# [Problem to work on]
Return the lines of the listing below exactly as they appear, beginning at the one with "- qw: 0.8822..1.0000" and stopping after the one with "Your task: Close"; do not include pictures.

# [Exercise input]
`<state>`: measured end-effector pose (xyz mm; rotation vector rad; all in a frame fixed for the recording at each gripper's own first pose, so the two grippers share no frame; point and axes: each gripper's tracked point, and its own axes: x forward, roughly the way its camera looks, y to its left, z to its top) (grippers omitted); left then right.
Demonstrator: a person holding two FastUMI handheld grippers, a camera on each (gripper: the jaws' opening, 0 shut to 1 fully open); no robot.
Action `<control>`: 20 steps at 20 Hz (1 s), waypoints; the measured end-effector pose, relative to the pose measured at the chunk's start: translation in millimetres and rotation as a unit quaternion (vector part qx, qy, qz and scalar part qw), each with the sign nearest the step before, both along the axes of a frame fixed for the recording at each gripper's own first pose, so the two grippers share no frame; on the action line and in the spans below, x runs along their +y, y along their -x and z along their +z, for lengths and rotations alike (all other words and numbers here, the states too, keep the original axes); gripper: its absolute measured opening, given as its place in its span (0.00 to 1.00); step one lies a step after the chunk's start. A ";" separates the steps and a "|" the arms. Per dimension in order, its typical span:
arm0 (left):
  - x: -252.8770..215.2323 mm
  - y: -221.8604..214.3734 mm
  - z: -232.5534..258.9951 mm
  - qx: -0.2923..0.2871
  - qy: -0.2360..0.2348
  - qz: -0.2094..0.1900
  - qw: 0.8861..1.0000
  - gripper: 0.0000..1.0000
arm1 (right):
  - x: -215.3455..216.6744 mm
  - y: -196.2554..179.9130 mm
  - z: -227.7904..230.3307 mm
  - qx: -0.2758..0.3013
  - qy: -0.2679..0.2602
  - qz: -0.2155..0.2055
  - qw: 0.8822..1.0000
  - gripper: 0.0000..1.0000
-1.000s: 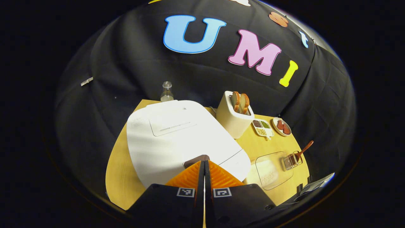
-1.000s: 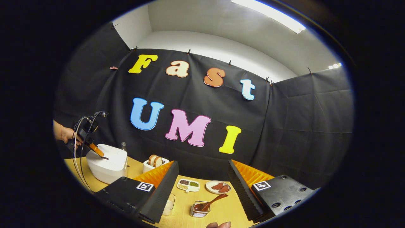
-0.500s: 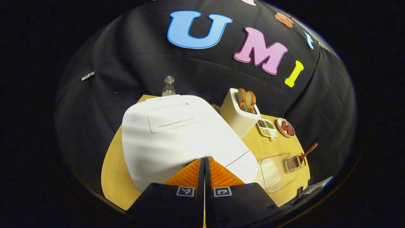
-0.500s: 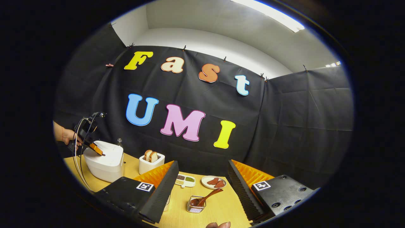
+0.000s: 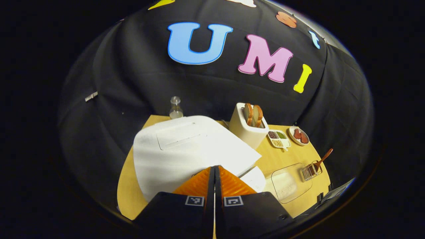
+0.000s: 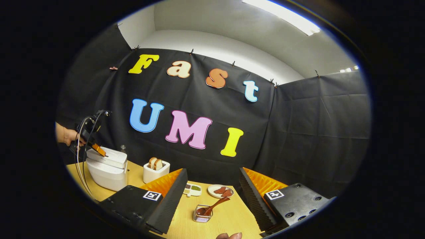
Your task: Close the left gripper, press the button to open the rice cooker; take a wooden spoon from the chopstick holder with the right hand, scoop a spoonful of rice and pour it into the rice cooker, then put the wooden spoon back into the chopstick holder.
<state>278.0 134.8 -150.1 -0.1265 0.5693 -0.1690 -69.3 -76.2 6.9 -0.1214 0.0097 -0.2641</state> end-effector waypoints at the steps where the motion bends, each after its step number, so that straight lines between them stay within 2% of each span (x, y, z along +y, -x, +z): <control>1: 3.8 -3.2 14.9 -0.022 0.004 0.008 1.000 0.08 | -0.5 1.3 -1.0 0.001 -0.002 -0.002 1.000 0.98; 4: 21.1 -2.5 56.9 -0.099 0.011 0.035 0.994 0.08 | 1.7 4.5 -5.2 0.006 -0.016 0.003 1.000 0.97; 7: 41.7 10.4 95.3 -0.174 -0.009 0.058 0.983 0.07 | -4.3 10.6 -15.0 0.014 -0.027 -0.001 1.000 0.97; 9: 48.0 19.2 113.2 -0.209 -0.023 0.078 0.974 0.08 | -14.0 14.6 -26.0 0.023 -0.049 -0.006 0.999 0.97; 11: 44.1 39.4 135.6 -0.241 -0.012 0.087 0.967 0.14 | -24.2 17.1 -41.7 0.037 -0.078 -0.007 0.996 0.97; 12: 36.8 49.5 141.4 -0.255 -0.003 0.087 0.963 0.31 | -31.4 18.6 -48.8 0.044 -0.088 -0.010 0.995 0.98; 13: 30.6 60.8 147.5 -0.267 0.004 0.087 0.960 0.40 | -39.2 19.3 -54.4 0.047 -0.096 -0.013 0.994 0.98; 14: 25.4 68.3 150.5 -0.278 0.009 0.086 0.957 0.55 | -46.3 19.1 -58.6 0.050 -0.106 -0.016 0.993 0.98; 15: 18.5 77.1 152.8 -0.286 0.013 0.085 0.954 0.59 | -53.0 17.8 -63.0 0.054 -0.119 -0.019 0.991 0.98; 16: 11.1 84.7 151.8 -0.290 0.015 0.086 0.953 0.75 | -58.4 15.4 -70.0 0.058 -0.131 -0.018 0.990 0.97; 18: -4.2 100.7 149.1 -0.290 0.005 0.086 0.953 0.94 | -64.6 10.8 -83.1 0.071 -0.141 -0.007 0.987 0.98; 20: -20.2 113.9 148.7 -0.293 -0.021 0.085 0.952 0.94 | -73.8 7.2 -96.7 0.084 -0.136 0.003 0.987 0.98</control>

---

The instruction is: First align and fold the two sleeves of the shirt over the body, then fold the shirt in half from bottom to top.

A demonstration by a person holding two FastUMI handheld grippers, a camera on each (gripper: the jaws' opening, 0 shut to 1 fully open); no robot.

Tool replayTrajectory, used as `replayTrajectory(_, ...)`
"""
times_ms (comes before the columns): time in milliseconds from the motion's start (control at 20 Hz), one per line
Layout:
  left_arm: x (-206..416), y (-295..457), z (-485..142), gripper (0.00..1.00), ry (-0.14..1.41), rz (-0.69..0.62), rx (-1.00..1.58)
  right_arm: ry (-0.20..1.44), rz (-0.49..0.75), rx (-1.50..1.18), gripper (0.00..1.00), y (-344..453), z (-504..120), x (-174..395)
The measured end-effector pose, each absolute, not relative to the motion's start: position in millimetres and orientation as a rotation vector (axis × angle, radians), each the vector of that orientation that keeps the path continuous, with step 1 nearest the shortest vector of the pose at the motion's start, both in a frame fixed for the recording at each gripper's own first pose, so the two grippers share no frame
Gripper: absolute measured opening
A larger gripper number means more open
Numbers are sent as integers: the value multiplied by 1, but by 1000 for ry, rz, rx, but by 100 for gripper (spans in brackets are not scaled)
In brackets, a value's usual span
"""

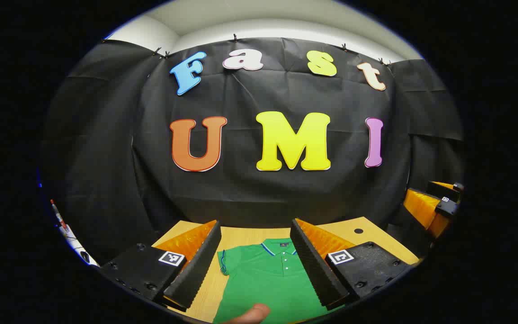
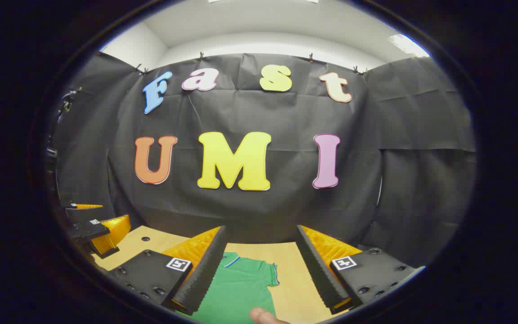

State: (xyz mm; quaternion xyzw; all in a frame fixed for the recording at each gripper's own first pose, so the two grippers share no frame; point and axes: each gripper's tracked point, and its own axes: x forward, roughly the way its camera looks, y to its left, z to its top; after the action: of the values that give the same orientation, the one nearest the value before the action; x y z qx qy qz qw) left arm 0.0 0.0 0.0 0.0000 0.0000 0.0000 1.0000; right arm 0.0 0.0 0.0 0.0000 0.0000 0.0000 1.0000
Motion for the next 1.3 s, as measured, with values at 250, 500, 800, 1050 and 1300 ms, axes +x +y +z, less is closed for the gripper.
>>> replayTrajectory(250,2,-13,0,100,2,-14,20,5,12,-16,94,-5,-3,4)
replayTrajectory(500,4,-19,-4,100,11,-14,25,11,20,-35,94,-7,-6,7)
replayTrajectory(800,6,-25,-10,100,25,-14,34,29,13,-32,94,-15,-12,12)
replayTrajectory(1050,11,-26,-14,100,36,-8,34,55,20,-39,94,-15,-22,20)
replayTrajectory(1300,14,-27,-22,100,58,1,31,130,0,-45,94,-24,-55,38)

# [Response for this exercise]
  - qw: 0.8822..1.0000
  - gripper: 0.0000..1.0000
-1.000s: 
-1.000s: 
-0.500s: 
-0.500s: 
+0.000s: 
+0.000s: 
Your task: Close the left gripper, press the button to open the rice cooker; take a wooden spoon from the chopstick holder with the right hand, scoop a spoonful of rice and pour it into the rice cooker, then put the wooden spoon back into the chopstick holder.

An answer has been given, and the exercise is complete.